Single by M People

from the album Fresco
- Released: 16 March 1998
- Genre: Disco; garage house; techno;
- Length: 4.13
- Label: M People Records
- Songwriters: Mike Pickering; Paul Heard; Heather Small;
- Producers: M People; Chris Lord-Alge;

M People singles chronology
| "Fantasy Island" (1997) | "Angel St" (1998) | "Testify" (1998) |

Music video
- "Angel St" on YouTube

Alternative cover
- CD2 cover of "Angel St".

= Angel St =

"Angel St" (pronounced Angel Street) is the thirteenth single by British band M People, released on 16 March 1998 by M People Records.

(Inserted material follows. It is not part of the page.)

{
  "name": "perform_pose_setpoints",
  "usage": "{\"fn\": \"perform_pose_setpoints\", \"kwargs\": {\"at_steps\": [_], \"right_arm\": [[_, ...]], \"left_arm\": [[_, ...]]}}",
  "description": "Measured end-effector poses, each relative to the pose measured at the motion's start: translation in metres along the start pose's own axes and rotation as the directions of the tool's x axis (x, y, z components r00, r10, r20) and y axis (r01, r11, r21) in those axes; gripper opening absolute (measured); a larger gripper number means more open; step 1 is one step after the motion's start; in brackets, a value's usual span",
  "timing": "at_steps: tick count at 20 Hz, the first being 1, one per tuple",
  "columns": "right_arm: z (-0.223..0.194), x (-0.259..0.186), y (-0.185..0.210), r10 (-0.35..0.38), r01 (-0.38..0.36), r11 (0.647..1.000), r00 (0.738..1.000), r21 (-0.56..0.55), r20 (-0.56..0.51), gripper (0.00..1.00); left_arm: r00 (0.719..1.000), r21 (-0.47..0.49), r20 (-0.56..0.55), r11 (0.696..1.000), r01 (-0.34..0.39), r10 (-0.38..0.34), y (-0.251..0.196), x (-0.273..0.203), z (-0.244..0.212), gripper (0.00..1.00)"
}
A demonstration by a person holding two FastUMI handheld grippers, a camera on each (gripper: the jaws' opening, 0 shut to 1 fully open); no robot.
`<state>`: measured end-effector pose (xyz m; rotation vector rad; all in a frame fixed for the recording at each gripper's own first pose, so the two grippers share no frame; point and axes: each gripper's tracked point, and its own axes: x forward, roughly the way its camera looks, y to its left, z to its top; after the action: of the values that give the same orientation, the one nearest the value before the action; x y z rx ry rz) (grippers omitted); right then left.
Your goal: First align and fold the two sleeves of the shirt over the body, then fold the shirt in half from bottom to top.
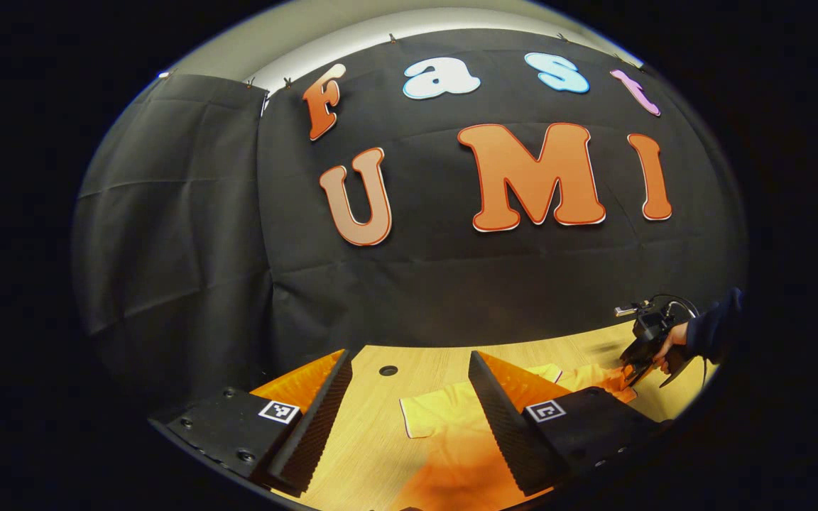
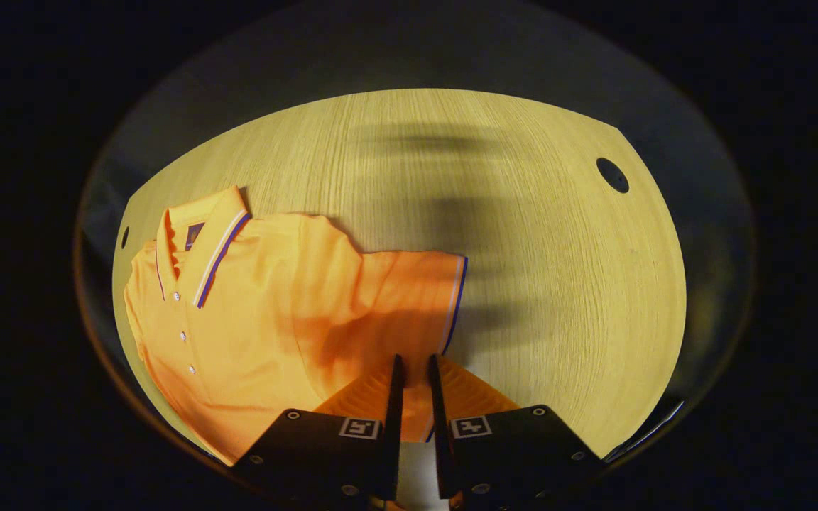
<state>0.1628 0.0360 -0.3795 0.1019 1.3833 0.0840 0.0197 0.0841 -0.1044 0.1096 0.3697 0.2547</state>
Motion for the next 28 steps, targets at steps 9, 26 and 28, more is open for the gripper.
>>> {"fn": "perform_pose_setpoints", "kwargs": {"at_steps": [9,26,28], "right_arm": [[0.018,-0.045,0.020,0.185,-0.205,0.968,0.972,0.144,0.143,0.03],[-0.011,-0.184,0.121,0.366,-0.379,0.924,0.845,-0.047,0.391,0.78],[-0.020,-0.204,0.101,0.317,-0.349,0.937,0.824,-0.020,0.470,0.88]], "left_arm": [[1.000,-0.046,-0.017,0.999,0.018,-0.018,0.014,0.000,-0.011,0.99],[0.975,-0.100,-0.190,0.990,0.099,-0.117,0.051,0.054,-0.072,0.99],[0.954,-0.115,-0.258,0.985,0.129,-0.155,0.045,0.074,-0.089,0.99]]}}
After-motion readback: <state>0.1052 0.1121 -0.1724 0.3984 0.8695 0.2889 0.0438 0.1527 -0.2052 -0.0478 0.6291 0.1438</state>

It was the third and final single from the band's fourth album, Fresco (1997). The song was written by band members Mike Pickering, Paul Heard and Heather Small and produced by M People and Chris Lord-Alge. It peaked at number eight on UK Singles Chart and number 24 on the Eurochart Hot 100. The accompanying music video was filmed on the band's Fresco tour in Manchester, the UK.

==Background==

Last single "Fantasy Island" despite its nine-week sojourn in the sales chart Top 75, peaked and stalled at number 33 even with above average radio airplay, "Never Mind Love" the mid-temp soulful third track on the album was rumoured to be the third single release, but a more typical sounding single was chosen in the form of seventh track and Fresco live favourite "Angel St". A brand new mix was created by Chris Lord-Alge for the single with lighter sounding synths to support the resounding M People virtues of believing in yourself, respecting yourself but with a leaning towards greater independence.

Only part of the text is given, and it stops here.